Transcribe the lines of the records starting with the one that has "on the clear" in it and ending with the last, and transcribe nothing else.

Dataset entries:
/---

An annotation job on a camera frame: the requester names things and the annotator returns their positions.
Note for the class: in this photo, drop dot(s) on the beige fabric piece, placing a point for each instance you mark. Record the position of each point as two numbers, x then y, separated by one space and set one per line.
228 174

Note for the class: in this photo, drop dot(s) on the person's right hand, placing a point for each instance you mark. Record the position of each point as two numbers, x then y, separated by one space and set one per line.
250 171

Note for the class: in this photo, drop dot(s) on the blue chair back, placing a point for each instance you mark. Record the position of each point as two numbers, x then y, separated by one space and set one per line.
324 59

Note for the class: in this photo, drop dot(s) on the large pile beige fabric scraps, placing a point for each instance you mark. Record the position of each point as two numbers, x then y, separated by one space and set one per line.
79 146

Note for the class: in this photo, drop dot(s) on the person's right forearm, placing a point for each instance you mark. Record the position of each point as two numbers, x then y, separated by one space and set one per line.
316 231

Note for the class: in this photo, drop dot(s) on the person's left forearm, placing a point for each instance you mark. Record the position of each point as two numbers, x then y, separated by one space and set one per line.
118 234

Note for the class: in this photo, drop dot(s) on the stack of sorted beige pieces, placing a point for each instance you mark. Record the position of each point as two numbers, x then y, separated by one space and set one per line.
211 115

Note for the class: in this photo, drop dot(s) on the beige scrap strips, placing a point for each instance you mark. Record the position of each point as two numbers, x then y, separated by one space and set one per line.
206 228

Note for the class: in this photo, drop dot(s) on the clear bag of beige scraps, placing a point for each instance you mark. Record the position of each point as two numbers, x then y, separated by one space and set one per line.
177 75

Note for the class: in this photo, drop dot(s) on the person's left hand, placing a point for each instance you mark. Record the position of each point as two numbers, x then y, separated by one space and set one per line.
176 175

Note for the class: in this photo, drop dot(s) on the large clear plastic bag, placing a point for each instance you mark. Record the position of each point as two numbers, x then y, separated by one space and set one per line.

\---

- _ANSWER AREA_:
Note for the class: in this photo, drop dot(s) on the clear bag of beige scraps, placing a point for each instance you mark. Record the position of each point as two numbers, x then y, separated by one space and set one per line.
177 75

Note for the class: in this photo, drop dot(s) on the person's left hand, placing a point for each instance you mark. Record the position of each point as two numbers, x then y, separated by one space and set one per line.
176 175

Note for the class: in this photo, drop dot(s) on the large clear plastic bag, placing a point for each instance you mark. Record the position of each point as two numbers, x then y, separated by one space and set one per line.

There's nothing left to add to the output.